- Assigned task
Whenever a line of the entries below holds the string "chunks", copy that line and return it.

(Data records)
Start of Block
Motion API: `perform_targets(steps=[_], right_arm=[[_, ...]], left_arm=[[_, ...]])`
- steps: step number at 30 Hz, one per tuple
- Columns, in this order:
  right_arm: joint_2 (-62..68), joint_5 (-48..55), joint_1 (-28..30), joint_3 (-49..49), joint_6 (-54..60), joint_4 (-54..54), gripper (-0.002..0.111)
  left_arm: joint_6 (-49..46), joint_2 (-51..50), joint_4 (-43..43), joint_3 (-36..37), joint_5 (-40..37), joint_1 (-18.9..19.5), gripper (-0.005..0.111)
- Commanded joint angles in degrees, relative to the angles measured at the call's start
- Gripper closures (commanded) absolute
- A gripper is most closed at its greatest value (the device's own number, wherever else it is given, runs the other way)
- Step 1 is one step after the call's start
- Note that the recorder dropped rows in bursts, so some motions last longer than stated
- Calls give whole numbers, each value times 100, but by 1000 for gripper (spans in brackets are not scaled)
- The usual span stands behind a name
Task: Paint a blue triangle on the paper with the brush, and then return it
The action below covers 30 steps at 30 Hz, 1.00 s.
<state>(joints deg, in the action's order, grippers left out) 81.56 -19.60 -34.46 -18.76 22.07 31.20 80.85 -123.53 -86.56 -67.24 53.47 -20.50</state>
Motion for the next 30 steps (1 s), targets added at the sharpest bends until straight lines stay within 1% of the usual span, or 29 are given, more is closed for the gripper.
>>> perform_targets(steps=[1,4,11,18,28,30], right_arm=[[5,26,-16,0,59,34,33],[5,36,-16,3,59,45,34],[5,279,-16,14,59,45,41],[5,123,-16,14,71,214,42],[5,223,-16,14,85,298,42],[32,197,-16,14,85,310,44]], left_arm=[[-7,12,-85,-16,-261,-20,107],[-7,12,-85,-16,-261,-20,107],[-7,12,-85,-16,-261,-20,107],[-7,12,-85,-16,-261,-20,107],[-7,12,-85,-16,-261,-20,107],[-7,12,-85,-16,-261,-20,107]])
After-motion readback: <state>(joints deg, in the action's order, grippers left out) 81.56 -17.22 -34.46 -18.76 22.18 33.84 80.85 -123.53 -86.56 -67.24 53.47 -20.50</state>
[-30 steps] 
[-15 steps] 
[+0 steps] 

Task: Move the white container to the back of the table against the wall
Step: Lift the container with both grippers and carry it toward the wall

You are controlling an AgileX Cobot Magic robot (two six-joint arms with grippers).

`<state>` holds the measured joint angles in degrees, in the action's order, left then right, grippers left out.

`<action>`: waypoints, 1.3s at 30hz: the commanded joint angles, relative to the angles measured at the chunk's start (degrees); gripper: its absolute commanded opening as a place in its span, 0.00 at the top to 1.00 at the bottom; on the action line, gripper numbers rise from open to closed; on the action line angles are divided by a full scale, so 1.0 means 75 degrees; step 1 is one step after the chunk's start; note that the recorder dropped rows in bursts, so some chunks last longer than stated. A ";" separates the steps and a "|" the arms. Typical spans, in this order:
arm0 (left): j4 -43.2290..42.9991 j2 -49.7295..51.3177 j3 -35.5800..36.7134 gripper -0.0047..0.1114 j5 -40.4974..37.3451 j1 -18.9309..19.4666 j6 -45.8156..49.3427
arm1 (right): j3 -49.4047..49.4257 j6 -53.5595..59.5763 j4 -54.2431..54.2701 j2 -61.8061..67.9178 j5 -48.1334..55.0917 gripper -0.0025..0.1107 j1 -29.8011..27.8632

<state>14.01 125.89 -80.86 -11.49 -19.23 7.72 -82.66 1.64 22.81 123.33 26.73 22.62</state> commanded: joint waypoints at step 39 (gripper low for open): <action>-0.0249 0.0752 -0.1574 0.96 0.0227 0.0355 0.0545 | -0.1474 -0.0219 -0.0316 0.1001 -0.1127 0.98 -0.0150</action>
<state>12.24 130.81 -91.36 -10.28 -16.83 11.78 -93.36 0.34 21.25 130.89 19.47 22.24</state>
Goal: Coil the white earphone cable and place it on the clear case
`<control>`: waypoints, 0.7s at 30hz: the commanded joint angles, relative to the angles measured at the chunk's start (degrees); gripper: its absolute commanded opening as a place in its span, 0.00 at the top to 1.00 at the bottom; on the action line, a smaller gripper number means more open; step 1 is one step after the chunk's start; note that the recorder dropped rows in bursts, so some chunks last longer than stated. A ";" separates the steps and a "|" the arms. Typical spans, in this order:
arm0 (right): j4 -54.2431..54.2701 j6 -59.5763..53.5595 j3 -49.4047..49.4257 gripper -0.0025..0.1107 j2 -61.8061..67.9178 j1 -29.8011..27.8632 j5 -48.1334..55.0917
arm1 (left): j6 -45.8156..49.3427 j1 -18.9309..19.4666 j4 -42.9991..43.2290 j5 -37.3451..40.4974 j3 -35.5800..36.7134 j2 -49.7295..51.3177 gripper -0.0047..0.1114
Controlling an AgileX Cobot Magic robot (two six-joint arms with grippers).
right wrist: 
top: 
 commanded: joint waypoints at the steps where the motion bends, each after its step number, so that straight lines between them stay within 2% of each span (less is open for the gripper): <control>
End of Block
- Result of this task
`<action>`: waypoints, 1.3s at 30hz: the commanded joint angles, relative to the angles measured at the chunk's start (degrees); gripper: its absolute commanded opening as a place in its span, 0.00 at the top to 1.00 at the bottom; on the action line, gripper numbers rise from open to closed; on the action line angles are divided by a full scale, so 1.0 means 75 degrees; step 1 is one step after the chunk's start; note that the recorder dropped rows in bursts, so some chunks last longer than stated. A ";" separates the steps and a "|" the arms. Typical spans, in this order:
`<control>`: waypoints, 0.7s at 30hz: the commanded joint angles, relative to the angles measured at the chunk's start (degrees); gripper: its absolute commanded opening as a place in its span, 0.00 at the top to 1.00 at the bottom; on the action line, a smaller gripper number means more open; step 1 is one step after the chunk's start; note that the recorder dropped rows in bursts, so some chunks last longer than stated. A ";" separates the steps and a "|" the arms. Typical spans, in this order:

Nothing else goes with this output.